Your instructions: The data below holds a line containing "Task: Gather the" and a line containing "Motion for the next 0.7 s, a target"; please quote exactly those two lines and every line between them, and nothing else.

-------

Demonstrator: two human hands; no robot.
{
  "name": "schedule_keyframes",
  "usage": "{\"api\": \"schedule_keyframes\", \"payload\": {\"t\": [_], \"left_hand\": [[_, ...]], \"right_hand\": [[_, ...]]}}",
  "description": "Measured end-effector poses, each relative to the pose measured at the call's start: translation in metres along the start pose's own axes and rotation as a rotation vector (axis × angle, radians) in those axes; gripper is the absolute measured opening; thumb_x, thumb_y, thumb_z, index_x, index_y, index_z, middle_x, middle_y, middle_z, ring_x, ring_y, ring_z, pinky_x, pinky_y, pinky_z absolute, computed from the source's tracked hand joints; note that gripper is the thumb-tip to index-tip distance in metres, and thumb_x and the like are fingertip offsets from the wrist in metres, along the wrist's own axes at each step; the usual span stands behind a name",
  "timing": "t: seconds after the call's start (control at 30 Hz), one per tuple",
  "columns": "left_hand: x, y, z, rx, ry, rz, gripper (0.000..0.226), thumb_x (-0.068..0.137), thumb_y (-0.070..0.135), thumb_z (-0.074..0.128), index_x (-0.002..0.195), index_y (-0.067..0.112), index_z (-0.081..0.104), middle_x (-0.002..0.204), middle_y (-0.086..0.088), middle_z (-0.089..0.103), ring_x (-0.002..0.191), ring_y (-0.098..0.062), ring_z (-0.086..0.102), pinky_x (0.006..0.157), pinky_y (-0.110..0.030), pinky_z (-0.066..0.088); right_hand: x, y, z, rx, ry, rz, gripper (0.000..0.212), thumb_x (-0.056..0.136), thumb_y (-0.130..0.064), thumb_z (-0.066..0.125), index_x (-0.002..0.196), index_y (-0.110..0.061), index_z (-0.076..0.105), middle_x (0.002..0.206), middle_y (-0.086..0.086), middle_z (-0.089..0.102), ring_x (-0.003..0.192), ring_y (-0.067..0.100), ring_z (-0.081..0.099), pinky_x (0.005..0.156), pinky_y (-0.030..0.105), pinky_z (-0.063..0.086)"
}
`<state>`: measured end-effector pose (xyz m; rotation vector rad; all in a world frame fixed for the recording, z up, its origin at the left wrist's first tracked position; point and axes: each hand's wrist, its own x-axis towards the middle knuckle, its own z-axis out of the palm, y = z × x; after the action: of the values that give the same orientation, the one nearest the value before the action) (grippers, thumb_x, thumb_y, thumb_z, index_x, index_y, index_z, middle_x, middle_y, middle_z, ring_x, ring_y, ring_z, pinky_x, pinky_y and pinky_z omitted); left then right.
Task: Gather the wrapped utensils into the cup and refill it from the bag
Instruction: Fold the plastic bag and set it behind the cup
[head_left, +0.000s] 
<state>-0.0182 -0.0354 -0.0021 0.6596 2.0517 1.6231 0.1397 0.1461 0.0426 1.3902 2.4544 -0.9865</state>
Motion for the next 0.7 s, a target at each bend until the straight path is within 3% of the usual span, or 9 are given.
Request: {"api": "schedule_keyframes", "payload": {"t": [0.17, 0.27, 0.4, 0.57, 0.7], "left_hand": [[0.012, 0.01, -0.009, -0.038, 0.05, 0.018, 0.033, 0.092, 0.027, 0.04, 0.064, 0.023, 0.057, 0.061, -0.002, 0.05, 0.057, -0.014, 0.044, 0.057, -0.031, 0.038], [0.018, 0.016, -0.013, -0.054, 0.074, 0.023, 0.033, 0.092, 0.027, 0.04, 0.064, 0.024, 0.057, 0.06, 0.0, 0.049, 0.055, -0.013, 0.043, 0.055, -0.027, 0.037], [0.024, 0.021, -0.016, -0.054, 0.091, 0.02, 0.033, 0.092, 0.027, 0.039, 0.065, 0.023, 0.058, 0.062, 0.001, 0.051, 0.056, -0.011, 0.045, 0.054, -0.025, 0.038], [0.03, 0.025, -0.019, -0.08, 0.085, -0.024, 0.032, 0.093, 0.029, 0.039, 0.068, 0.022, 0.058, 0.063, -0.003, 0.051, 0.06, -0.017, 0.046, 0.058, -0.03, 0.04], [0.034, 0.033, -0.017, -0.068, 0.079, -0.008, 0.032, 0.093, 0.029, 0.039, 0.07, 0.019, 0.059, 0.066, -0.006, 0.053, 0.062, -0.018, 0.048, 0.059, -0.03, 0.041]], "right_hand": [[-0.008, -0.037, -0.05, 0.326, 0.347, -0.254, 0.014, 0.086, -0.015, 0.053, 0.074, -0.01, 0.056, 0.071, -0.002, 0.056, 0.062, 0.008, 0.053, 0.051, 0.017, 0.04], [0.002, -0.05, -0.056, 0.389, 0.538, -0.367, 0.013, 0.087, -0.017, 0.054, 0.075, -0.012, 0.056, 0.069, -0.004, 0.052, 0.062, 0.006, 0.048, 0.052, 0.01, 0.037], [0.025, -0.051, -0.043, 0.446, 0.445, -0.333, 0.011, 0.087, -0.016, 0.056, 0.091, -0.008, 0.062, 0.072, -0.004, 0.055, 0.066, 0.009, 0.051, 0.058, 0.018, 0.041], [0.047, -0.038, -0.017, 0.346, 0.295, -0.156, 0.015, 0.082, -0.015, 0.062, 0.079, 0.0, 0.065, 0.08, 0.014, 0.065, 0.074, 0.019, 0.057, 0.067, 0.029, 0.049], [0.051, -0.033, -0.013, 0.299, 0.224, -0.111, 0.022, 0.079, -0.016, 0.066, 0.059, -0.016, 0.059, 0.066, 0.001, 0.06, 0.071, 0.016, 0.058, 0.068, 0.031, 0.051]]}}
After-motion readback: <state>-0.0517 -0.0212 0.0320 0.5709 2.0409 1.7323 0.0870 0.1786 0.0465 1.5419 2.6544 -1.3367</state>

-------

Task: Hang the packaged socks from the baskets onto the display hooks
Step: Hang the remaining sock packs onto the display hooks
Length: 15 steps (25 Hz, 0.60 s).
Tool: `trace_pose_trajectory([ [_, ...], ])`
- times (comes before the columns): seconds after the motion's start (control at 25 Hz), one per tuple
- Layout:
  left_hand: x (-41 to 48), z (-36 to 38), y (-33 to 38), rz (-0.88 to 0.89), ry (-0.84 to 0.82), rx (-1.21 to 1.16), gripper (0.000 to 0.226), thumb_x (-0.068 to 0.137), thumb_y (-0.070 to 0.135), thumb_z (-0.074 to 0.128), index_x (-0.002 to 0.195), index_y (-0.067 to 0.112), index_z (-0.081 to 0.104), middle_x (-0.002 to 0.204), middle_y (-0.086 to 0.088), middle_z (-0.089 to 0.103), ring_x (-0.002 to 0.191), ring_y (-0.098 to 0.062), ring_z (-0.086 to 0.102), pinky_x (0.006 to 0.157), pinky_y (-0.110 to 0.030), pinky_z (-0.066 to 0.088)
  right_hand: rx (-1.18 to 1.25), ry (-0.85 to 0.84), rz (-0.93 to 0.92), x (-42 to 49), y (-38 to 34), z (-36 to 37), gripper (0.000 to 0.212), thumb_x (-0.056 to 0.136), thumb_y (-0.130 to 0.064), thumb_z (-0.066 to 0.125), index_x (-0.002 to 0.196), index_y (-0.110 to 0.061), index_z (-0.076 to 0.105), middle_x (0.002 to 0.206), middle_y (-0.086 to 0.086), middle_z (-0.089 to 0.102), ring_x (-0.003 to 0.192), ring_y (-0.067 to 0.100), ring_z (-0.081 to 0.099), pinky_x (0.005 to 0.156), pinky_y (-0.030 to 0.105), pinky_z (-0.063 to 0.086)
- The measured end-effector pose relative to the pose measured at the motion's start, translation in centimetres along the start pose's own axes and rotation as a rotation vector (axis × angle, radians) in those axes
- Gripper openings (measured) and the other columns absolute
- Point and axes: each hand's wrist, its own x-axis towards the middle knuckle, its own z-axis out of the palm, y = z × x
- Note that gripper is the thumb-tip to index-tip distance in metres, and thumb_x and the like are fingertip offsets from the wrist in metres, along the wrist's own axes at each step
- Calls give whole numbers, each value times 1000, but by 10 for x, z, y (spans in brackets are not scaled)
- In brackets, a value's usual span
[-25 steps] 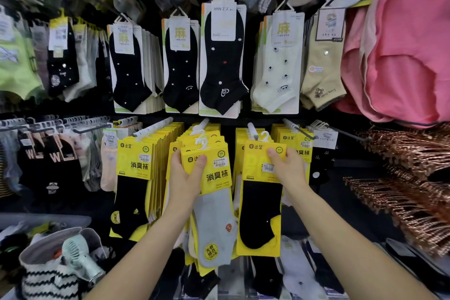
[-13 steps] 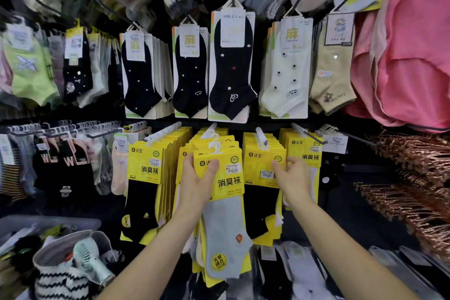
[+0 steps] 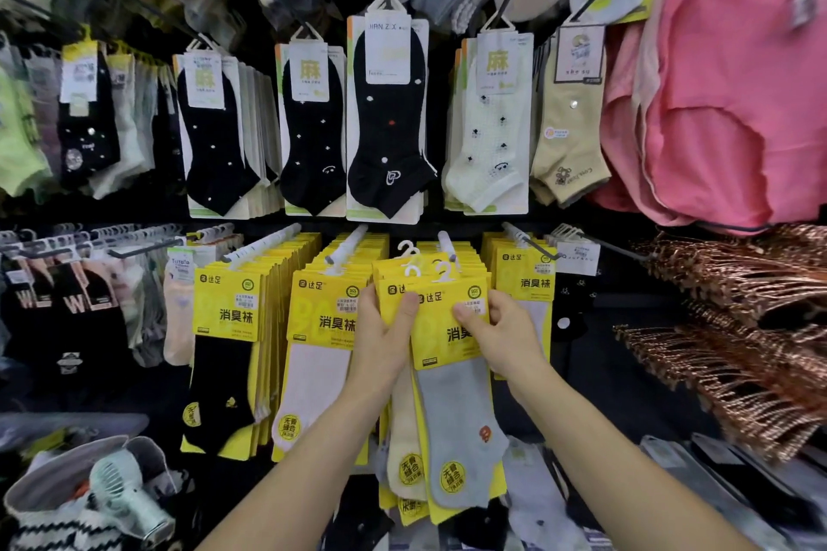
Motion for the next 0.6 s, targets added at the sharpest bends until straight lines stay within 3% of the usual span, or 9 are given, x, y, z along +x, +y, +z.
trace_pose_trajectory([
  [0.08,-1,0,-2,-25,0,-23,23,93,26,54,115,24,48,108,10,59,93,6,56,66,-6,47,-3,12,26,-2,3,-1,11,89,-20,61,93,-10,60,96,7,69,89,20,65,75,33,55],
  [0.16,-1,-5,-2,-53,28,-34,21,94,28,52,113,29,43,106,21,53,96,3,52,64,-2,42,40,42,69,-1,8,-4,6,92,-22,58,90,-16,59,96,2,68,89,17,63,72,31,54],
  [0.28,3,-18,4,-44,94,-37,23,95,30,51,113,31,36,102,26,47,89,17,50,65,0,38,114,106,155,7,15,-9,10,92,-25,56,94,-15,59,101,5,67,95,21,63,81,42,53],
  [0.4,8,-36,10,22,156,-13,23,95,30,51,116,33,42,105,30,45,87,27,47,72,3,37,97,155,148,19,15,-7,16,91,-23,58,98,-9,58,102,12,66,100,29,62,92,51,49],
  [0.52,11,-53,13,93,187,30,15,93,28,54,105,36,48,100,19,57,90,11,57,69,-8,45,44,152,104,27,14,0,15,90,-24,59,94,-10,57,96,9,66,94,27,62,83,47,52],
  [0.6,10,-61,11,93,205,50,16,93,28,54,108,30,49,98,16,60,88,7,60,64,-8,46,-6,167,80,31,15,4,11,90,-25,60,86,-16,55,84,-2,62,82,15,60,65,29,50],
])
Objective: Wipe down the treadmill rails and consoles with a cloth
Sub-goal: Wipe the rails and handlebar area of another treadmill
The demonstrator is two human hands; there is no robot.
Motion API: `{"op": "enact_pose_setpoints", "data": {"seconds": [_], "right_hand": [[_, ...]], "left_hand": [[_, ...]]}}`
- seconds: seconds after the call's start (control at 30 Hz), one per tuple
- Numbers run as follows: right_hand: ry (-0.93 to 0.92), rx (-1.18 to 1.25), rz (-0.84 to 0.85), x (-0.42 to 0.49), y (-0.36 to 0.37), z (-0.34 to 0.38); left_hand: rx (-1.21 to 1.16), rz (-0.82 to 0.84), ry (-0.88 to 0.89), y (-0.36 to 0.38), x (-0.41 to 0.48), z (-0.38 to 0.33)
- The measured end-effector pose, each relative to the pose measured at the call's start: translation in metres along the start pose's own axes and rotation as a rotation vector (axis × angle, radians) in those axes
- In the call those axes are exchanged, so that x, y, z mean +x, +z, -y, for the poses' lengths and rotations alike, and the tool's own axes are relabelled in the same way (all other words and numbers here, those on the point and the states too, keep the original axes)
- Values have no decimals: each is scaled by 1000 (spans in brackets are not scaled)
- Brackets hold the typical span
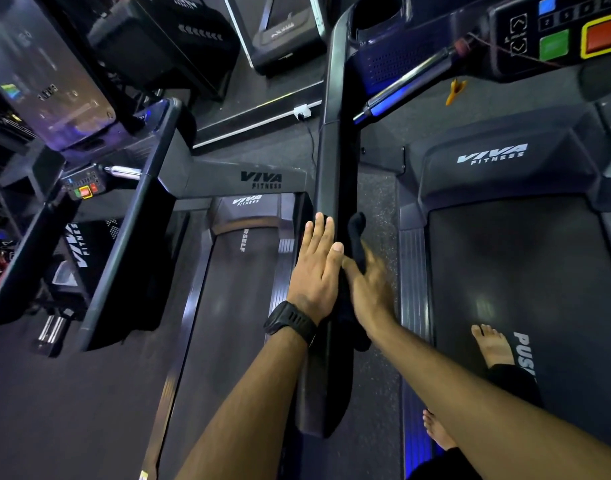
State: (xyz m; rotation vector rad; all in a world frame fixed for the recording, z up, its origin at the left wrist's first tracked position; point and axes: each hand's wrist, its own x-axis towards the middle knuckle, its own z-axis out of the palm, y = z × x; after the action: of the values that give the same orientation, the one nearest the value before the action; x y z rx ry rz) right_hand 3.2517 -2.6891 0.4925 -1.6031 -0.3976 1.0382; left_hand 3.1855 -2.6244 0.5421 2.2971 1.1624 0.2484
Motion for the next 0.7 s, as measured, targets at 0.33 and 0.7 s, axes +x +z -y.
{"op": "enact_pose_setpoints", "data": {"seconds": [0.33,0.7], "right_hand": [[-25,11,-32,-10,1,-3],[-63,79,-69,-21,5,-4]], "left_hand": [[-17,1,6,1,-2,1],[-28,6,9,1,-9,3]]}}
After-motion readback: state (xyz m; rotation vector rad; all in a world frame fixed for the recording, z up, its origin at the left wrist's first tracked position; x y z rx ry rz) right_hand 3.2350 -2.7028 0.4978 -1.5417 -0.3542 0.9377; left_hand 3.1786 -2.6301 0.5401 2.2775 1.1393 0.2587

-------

Output for this task:
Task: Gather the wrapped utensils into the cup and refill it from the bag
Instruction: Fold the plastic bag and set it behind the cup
[head_left, +0.000s] 
<state>-0.0182 -0.0354 -0.0021 0.6596 2.0517 1.6231 0.1397 0.1461 0.0426 1.3902 2.4544 -0.9865</state>
Motion for the next 0.7 s, a target at each bend until the straight path is within 3% of the usual span, or 9 are given.

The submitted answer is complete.